Another source working at the health institution, also confirmed the matter, mentioning that the health workers were being exposed to the virus following the shortage of the body bags at the facility.

“We lost another health worker at the facility due to being exposed to the virus. She died while also admitted to the facility after contracting the virus. It is so discouraging because she complained that the shortage of personal protective equipment (PPE) was a major issue for health workers. Ideally, we are supposed to wear three protective garments to ensure that we are always protected when attending to patients. The issue of the body bags was discussed during our shift briefings after informing the management about the shortage of stock. It is commendable that the management has since addressed it,” the source said. 

Ministry of Health Director of Services Dr Vusi Magagula, confirmed the shortage of body bags faced by the hospitals.

“Yes it is true, the situation was corrected and some were obtained from other health institutions. And let me put it succinctly clear that there was no worker who was exposed to the virus as all bodies were in body bags as per the procedure after the situation was brought back to normal,” he said.


GSMH Chief Executive Officer (CEO) Muzi Dlamini, also confirmed that they had experienced shortage of body bags due to unavailability of some sizes from their suppliers.

“For us, the challenge is the shortage of big sizes of the body bags. However, the procurement department is handling the matter with our suppliers. We are fresh from a meeting with the regional police on the matter as they are the first to respond on cases of death and further transport corpses at the scene of crime. They also voiced out their concern on the matter. We are positive that it will be addressed soon,” Dlamini said.

Meawhile, Minister of Health Lizzie Nkosi said she had not yet been informed about the matter.

“I was talking with the Lubombo Referral management on Saturday and they did not mention that they were running out of stock on the body bags. I guess they are communicating with the procurement (department) if they have exhausted their usual back-up,” she said.

Swaziland Democratic Nurses Union (SWADNU) President Bheki Mamba, said government should prioritise the adequate supply of body bags, particularly because they were essential in the protection of health workers against infectious diseases like the prevailing coronavirus.

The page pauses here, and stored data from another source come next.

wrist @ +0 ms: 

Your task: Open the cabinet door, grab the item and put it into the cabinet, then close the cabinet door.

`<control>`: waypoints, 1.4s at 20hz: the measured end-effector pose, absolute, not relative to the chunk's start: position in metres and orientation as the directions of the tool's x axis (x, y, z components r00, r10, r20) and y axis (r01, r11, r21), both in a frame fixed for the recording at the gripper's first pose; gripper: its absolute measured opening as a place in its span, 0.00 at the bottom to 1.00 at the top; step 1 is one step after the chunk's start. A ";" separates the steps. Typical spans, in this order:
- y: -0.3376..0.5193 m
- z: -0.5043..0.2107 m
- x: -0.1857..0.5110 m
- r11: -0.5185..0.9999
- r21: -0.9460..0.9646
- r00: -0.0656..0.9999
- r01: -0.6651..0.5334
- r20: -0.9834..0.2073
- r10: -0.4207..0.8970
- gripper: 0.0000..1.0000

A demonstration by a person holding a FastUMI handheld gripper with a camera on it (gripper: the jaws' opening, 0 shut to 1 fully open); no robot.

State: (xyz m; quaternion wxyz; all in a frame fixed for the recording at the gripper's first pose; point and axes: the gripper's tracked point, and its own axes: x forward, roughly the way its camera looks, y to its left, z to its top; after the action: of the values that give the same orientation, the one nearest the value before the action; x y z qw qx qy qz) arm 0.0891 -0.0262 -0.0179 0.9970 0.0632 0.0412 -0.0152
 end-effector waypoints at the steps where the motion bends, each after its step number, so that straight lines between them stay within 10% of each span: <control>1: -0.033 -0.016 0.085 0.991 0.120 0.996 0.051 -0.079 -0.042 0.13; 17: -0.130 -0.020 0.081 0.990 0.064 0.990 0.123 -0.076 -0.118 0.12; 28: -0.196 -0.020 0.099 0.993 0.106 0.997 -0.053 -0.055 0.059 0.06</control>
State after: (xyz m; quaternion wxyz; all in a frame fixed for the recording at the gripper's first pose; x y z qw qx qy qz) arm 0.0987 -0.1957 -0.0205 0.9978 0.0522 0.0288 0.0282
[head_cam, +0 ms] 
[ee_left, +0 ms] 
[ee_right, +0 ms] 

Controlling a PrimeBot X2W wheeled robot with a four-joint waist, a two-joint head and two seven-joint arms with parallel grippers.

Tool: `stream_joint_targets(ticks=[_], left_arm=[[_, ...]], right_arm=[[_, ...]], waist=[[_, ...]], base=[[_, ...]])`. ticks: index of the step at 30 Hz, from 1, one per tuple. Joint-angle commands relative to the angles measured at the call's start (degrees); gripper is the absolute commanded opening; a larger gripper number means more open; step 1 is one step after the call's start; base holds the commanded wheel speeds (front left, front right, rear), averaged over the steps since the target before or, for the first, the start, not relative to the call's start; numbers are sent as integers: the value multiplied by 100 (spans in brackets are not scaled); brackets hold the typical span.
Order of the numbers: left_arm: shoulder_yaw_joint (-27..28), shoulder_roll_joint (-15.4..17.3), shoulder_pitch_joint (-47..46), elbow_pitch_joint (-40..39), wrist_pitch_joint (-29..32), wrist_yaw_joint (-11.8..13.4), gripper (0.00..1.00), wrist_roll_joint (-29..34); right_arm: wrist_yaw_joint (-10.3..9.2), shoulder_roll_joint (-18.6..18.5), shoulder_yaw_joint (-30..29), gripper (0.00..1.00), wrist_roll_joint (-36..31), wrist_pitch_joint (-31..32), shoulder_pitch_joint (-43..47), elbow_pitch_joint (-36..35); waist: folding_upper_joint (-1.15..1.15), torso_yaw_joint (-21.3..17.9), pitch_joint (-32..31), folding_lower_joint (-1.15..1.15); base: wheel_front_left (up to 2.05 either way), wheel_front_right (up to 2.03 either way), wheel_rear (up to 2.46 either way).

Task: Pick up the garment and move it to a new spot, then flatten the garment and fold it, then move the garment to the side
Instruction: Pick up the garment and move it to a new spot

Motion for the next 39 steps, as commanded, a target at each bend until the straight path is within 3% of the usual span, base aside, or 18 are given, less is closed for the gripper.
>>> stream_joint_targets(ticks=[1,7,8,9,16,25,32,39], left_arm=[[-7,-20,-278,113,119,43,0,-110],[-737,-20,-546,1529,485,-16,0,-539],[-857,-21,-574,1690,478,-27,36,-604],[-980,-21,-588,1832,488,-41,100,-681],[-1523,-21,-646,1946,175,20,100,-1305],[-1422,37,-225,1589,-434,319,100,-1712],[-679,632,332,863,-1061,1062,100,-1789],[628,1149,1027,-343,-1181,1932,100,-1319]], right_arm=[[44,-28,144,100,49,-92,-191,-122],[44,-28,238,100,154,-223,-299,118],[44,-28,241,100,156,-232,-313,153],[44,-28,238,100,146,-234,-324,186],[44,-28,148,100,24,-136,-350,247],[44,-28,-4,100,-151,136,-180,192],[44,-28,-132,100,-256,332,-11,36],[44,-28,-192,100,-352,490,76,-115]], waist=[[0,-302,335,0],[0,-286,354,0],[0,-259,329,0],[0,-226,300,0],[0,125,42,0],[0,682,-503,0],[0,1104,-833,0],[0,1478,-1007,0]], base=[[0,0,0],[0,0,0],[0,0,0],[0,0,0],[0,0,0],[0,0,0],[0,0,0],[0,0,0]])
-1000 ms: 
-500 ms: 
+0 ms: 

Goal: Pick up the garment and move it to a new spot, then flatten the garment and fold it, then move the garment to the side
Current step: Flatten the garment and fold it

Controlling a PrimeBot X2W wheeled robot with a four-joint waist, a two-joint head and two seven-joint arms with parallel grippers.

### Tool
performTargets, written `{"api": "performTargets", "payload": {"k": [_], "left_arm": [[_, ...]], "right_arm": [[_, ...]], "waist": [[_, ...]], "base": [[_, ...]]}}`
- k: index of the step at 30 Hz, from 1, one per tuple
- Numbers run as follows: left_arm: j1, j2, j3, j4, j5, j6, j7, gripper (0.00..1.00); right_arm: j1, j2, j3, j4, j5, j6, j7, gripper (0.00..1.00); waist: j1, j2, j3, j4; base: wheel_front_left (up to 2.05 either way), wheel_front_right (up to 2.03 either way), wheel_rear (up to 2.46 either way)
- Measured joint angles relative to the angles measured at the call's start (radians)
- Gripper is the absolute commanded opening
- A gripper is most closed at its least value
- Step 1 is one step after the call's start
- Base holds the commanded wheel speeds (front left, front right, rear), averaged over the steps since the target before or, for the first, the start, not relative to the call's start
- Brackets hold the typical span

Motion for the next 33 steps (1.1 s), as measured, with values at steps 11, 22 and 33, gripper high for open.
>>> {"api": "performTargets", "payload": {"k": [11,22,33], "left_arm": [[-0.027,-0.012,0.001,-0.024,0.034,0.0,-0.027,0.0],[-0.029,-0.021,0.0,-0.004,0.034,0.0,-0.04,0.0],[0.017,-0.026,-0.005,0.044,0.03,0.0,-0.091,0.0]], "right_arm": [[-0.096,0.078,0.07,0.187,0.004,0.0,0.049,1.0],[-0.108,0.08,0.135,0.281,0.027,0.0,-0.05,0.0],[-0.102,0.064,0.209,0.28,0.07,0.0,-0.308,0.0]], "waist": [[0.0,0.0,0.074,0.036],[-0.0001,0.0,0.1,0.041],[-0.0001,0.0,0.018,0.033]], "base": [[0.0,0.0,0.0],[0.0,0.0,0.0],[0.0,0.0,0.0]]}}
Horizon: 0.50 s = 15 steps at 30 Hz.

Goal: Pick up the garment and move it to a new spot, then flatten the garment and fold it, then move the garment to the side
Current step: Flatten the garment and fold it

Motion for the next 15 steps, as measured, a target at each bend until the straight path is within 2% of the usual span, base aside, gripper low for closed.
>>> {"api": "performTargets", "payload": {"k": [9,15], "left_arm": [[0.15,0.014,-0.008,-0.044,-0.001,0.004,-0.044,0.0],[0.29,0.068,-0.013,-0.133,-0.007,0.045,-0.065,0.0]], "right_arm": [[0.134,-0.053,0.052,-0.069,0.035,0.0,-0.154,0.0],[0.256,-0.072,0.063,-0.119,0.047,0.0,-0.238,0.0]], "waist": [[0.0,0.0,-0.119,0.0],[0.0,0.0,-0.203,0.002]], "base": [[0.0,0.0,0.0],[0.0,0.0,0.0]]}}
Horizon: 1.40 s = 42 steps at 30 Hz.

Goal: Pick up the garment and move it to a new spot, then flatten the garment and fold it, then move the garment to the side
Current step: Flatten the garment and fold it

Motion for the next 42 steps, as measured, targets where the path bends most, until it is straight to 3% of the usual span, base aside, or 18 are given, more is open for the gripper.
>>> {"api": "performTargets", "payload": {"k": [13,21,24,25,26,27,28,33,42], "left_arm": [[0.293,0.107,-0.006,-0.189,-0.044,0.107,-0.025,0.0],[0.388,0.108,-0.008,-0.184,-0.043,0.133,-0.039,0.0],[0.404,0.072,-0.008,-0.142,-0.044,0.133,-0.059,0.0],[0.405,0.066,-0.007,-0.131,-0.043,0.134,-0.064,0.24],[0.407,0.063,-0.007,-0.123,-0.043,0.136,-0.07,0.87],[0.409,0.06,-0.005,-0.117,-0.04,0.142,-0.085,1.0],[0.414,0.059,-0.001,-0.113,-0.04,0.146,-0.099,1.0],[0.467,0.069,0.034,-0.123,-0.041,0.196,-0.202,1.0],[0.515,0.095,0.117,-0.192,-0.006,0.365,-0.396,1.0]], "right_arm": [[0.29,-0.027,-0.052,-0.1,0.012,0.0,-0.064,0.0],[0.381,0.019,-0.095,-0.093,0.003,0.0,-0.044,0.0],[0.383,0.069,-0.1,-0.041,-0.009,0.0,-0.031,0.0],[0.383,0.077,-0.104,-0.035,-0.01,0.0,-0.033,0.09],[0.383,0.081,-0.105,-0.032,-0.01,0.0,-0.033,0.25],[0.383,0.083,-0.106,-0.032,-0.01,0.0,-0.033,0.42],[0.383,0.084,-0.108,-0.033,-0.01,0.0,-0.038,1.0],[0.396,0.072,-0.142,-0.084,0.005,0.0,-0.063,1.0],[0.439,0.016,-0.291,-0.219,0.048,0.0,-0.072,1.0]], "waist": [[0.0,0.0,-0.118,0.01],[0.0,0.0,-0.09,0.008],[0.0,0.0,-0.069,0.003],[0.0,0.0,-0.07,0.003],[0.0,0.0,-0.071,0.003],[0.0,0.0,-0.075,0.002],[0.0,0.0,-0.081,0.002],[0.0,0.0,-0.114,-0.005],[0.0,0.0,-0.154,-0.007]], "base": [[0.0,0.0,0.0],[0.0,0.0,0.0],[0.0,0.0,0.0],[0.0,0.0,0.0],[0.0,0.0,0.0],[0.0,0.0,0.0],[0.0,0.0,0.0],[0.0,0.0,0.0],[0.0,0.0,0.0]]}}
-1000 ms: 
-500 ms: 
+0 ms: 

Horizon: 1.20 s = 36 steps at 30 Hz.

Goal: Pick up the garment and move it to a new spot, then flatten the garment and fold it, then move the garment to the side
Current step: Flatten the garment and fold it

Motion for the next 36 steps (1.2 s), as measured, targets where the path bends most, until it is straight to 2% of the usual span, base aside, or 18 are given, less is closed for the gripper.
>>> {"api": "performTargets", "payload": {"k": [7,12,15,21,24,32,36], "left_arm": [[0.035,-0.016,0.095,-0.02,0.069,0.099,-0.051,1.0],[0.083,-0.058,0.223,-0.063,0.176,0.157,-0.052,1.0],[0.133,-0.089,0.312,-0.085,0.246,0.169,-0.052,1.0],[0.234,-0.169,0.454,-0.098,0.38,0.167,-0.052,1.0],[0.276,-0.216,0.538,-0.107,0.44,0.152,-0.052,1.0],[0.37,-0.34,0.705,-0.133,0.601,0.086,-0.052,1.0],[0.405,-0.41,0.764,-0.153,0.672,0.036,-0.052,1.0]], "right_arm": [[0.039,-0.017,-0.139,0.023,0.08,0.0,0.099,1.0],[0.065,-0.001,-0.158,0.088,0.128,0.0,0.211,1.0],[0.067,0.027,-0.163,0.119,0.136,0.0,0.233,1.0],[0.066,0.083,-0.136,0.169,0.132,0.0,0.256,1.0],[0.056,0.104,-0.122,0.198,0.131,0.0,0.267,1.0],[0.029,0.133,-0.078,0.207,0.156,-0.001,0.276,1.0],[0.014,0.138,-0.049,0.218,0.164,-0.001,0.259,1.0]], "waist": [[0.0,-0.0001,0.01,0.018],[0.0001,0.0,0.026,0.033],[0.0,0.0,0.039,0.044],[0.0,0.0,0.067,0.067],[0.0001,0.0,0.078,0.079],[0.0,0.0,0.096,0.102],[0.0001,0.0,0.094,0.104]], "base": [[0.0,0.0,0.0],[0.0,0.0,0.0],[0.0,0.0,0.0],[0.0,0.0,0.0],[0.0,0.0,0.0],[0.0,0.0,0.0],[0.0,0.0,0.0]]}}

“The health workers have not yet brought it to the attention of the association the shortage of body bags at the facility. We condemn this because it exposes the health workers to infectious diseases. Government should make sure that there is enough equipment, especially the body bags as the number of death occurrences each passing day was inevitable.  The management should make sure that stock is enough and avoid such a situation in future as it puts the lives of our health workers at risk of contracting the virus,” Mamba said.


Meanwhile, the Good Shepherd Hospital has intensified its preparedness and readiness for the coronavirus by erecting three tents on the premises as receiving points for patients showing symptoms of the virus. 

The country has been recording a notable increase in infections and deaths since December last year, forcing government to issue stricter COVID-19 measures, resulting in the ban of alcohol sale and distribution.

As of last week, the average daily death rate was at around 16. 

Beside the shortage of body bags, government has been struggling to address the issue of drug shortages countrywide as well as providing adequate personal protective equipment (PPE) for health workers. 

The nurses association revealed that close to 10 of their members were infected with the virus each passing day due to government’s inclusion of public hospitals to be treatment centres for the virus.